> Aim of the exercise: Repeat each entry exactly. Drop every image.

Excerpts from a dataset
——
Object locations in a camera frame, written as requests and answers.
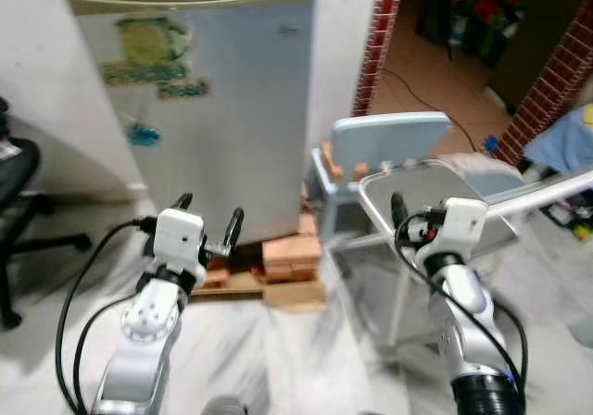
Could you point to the small red clay brick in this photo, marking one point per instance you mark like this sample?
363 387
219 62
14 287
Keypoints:
218 272

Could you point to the green yellow fridge sticker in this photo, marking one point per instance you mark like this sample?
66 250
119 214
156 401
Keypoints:
153 40

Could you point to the white mini fridge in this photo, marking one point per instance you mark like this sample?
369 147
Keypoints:
250 109

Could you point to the black office chair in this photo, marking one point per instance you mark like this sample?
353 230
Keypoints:
17 179

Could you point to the brown wooden board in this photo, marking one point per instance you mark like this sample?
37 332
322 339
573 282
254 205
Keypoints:
287 293

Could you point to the blue cloth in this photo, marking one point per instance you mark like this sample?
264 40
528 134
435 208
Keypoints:
565 142

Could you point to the long green text sticker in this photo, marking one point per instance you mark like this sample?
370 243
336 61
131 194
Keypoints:
144 72

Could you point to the black yellow bag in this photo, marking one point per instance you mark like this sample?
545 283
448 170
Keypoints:
570 213

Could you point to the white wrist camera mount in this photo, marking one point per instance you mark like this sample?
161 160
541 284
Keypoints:
178 234
466 220

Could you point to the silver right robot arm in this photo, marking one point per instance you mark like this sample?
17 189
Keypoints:
465 296

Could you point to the yellow cloth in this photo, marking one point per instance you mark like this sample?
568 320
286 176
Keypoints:
587 117

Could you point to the light blue plastic chair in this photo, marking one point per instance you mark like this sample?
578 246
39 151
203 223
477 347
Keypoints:
389 137

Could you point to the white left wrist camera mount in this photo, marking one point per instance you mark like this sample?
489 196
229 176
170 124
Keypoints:
178 234

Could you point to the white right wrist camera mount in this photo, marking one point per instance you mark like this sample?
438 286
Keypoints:
466 220

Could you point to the small blue sticker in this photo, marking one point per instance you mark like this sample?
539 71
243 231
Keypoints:
144 135

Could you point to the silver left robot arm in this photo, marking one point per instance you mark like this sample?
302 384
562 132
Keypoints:
148 320

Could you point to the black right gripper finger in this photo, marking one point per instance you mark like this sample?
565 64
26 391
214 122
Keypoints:
399 209

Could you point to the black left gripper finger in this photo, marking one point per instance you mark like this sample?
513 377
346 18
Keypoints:
183 202
233 230

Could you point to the small green text sticker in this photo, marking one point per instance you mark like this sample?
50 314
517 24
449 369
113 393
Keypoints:
182 89

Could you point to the large red clay brick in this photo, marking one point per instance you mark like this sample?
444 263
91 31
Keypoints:
292 256

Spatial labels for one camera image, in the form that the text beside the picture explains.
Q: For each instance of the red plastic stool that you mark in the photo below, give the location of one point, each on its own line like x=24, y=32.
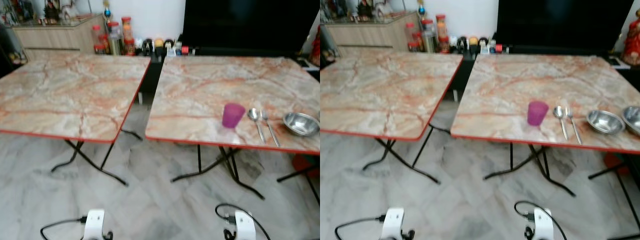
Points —
x=613, y=163
x=305, y=165

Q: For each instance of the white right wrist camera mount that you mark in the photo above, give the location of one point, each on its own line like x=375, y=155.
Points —
x=544, y=224
x=245, y=226

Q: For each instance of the purple plastic cup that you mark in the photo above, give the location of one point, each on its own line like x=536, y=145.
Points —
x=233, y=116
x=537, y=113

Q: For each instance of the yellow headed small figurine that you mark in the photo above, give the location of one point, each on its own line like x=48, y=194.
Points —
x=473, y=44
x=159, y=46

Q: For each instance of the tall orange snack jar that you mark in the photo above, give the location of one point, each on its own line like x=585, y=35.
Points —
x=128, y=36
x=441, y=34

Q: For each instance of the light wood cabinet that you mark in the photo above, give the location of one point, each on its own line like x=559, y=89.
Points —
x=55, y=37
x=370, y=35

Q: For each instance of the small red lid jar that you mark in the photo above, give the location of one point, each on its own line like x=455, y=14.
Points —
x=97, y=41
x=411, y=39

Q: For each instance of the black television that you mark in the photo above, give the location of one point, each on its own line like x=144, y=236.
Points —
x=565, y=22
x=250, y=22

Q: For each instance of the tall clear red lid jar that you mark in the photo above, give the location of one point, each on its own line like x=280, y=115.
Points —
x=428, y=36
x=115, y=39

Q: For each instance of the marble top folding table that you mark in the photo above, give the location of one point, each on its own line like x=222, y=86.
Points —
x=210, y=85
x=385, y=90
x=520, y=80
x=70, y=92

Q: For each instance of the black small figurine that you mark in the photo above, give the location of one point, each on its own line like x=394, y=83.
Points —
x=147, y=47
x=461, y=45

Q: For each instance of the steel bowl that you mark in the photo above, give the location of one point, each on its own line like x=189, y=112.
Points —
x=301, y=124
x=605, y=121
x=633, y=119

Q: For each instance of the blue ball ornament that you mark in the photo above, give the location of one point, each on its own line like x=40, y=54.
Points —
x=421, y=8
x=106, y=10

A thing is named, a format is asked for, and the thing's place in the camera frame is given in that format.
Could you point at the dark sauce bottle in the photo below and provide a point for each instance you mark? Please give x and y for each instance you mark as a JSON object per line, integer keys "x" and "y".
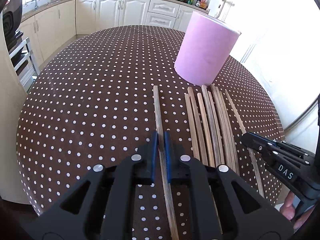
{"x": 198, "y": 3}

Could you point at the right hand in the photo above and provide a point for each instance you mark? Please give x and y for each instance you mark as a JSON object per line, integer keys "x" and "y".
{"x": 288, "y": 211}

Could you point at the red capped bottle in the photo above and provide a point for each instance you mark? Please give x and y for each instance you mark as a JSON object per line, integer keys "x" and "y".
{"x": 204, "y": 4}

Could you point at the silver door handle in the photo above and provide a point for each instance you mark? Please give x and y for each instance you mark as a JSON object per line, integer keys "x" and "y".
{"x": 223, "y": 9}

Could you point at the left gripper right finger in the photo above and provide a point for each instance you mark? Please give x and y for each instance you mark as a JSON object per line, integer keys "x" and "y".
{"x": 221, "y": 204}

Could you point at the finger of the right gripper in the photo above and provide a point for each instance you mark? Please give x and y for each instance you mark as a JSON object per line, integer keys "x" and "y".
{"x": 268, "y": 149}
{"x": 294, "y": 150}

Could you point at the pink cylindrical utensil holder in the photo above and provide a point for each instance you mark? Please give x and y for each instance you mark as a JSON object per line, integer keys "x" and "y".
{"x": 206, "y": 46}

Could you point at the black air fryer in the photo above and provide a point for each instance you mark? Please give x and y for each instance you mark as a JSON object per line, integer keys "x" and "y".
{"x": 11, "y": 21}

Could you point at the white door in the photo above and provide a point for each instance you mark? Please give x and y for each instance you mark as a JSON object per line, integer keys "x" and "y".
{"x": 279, "y": 45}

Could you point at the kitchen faucet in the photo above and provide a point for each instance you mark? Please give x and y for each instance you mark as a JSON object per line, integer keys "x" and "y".
{"x": 35, "y": 4}

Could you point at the brown polka dot tablecloth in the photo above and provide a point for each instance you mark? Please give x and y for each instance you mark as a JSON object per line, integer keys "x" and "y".
{"x": 93, "y": 104}

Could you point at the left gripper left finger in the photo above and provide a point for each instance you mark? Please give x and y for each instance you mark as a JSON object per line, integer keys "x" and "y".
{"x": 100, "y": 205}

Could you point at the metal shelf rack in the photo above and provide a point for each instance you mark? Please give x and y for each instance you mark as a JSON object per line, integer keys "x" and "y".
{"x": 24, "y": 62}

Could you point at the lower kitchen cabinets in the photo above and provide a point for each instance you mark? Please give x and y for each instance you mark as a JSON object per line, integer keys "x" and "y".
{"x": 57, "y": 24}
——
> Answer:
Object locations in a camera frame, written as requests and answers.
Could you point to the small red clay brick in this photo, marking one point per instance you mark like this sample?
363 387
219 62
14 287
Keypoints:
218 272

Could you point to the green yellow fridge sticker in this photo, marking one point per instance you mark like this sample?
66 250
119 214
156 401
Keypoints:
153 40

Could you point to the white mini fridge in this photo, marking one point per instance you mark like this sample?
369 147
Keypoints:
250 109

Could you point to the black office chair in this photo, marking one point per instance you mark like this sample?
353 230
Keypoints:
17 179

Could you point to the brown wooden board in this photo, marking one point per instance you mark like this sample?
37 332
322 339
573 282
254 205
Keypoints:
287 293

Could you point to the blue cloth in this photo, marking one point per instance you mark like this sample?
264 40
528 134
435 208
Keypoints:
565 142

Could you point to the long green text sticker in this photo, marking one point per instance you mark like this sample?
370 243
336 61
131 194
Keypoints:
144 72

Could you point to the black yellow bag in this photo, marking one point per instance you mark like this sample?
545 283
448 170
Keypoints:
570 213

Could you point to the white wrist camera mount in this photo, marking one point per instance you mark like this sample?
161 160
541 284
Keypoints:
178 234
466 220

Could you point to the silver right robot arm in this photo, marking one point per instance you mark like this sample?
17 189
Keypoints:
465 296

Could you point to the yellow cloth in this photo, marking one point per instance you mark like this sample?
568 320
286 176
Keypoints:
587 117

Could you point to the light blue plastic chair in this photo, marking one point per instance you mark like this sample?
578 246
39 151
203 223
477 347
Keypoints:
389 137

Could you point to the white left wrist camera mount in this photo, marking one point per instance you mark like this sample?
489 196
229 176
170 124
Keypoints:
178 234

Could you point to the white right wrist camera mount in this photo, marking one point per instance you mark like this sample?
438 286
Keypoints:
466 220

Could you point to the small blue sticker in this photo, marking one point per instance you mark like this sample?
539 71
243 231
Keypoints:
144 135

Could you point to the silver left robot arm in this photo, marking one point per instance you mark like this sample?
302 384
562 132
Keypoints:
148 320

Could you point to the black right gripper finger in this photo, marking one point per instance you mark like this sample?
565 64
26 391
214 122
Keypoints:
399 209

Could you point to the black left gripper finger in this photo, marking one point per instance you mark like this sample?
513 377
346 18
Keypoints:
183 202
233 230

Could you point to the small green text sticker in this photo, marking one point per instance you mark like this sample?
50 314
517 24
449 369
113 393
Keypoints:
182 89

Could you point to the large red clay brick in this photo, marking one point per instance you mark like this sample?
444 263
91 31
Keypoints:
292 256

Spatial labels for one camera image, in the form that the text beside the picture explains.
Q: For each instance of the red plastic stool that you mark in the photo below, give the location of one point, each on its own line like x=24, y=32.
Points —
x=613, y=163
x=305, y=165

Q: For each instance of the white right wrist camera mount that you mark in the photo above, give the location of one point, each on its own line like x=375, y=155.
Points —
x=544, y=224
x=245, y=226

Q: For each instance of the purple plastic cup that you mark in the photo above, give the location of one point, each on its own line like x=536, y=145.
Points —
x=233, y=116
x=537, y=113

Q: For each instance of the yellow headed small figurine that you mark in the photo above, give the location of one point, each on its own line like x=48, y=194.
Points —
x=473, y=44
x=159, y=46

Q: For each instance of the tall orange snack jar that you mark in the photo above, give the location of one point, each on its own line like x=585, y=35.
Points —
x=128, y=36
x=441, y=34

Q: For each instance of the light wood cabinet that you mark in the photo above, give the location of one point, each on its own line like x=559, y=89.
Points —
x=55, y=37
x=370, y=35

Q: For each instance of the small red lid jar that you mark in the photo above, give the location of one point, each on its own line like x=455, y=14.
Points —
x=97, y=41
x=411, y=39

Q: For each instance of the black television that you mark in the photo above, give the location of one point, each on its own line like x=144, y=236.
Points —
x=565, y=22
x=250, y=22

Q: For each instance of the tall clear red lid jar that you mark in the photo above, give the location of one point, each on its own line like x=280, y=115.
Points —
x=428, y=36
x=115, y=39

Q: For each instance of the marble top folding table that you mark in the photo above, give the location of one point, each on its own line like x=222, y=86.
Points —
x=210, y=85
x=385, y=90
x=520, y=80
x=70, y=92

Q: For each instance of the black small figurine that you mark in the photo above, give the location of one point, each on its own line like x=394, y=83.
Points —
x=147, y=47
x=461, y=45

Q: For each instance of the steel bowl that you mark in the photo above, give the location of one point, each on its own line like x=189, y=112.
Points —
x=301, y=124
x=605, y=121
x=633, y=119

Q: For each instance of the blue ball ornament that you mark in the photo above, give the location of one point, each on its own line like x=40, y=54.
Points —
x=421, y=8
x=106, y=10

A thing is named, a format is asked for, and the thing's place in the camera frame is given in that format.
Could you point at the dark sauce bottle in the photo below and provide a point for each instance you mark? Please give x and y for each instance you mark as a JSON object per line, integer keys "x" and "y".
{"x": 198, "y": 3}

Could you point at the right hand in the photo above and provide a point for each instance you mark? Please give x and y for each instance you mark as a JSON object per line, integer keys "x" and "y".
{"x": 288, "y": 211}

Could you point at the red capped bottle in the photo above and provide a point for each instance you mark? Please give x and y for each instance you mark as a JSON object per line, integer keys "x" and "y".
{"x": 204, "y": 4}

Could you point at the silver door handle in the photo above and provide a point for each instance you mark? Please give x and y for each instance you mark as a JSON object per line, integer keys "x" and "y".
{"x": 223, "y": 9}

Could you point at the left gripper right finger in the photo above and provide a point for each instance you mark? Please give x and y for each instance you mark as a JSON object per line, integer keys "x" and "y".
{"x": 221, "y": 204}

Could you point at the finger of the right gripper in the photo above and provide a point for each instance you mark? Please give x and y for each instance you mark as a JSON object per line, integer keys "x" and "y".
{"x": 268, "y": 149}
{"x": 294, "y": 150}

Could you point at the pink cylindrical utensil holder in the photo above and provide a point for each instance you mark? Please give x and y for each instance you mark as a JSON object per line, integer keys "x" and "y".
{"x": 206, "y": 46}

Could you point at the black air fryer in the photo above and provide a point for each instance you mark? Please give x and y for each instance you mark as a JSON object per line, integer keys "x" and "y".
{"x": 11, "y": 21}

Could you point at the white door in the photo above and provide a point for each instance you mark? Please give x and y for each instance you mark as a JSON object per line, integer keys "x" and "y".
{"x": 279, "y": 45}

Could you point at the kitchen faucet in the photo above and provide a point for each instance you mark? Please give x and y for each instance you mark as a JSON object per line, integer keys "x" and "y".
{"x": 35, "y": 4}

Could you point at the brown polka dot tablecloth in the photo above and provide a point for each instance you mark? Please give x and y for each instance you mark as a JSON object per line, integer keys "x" and "y".
{"x": 93, "y": 104}

Could you point at the left gripper left finger in the photo above and provide a point for each instance you mark? Please give x and y for each instance you mark as a JSON object per line, integer keys "x" and "y".
{"x": 100, "y": 205}

Could you point at the metal shelf rack in the photo above and provide a point for each instance you mark? Please give x and y for each instance you mark as a JSON object per line, integer keys "x" and "y".
{"x": 24, "y": 62}

Could you point at the lower kitchen cabinets in the photo above and provide a point for each instance you mark? Please give x and y for each instance you mark as a JSON object per line, integer keys "x" and "y".
{"x": 57, "y": 24}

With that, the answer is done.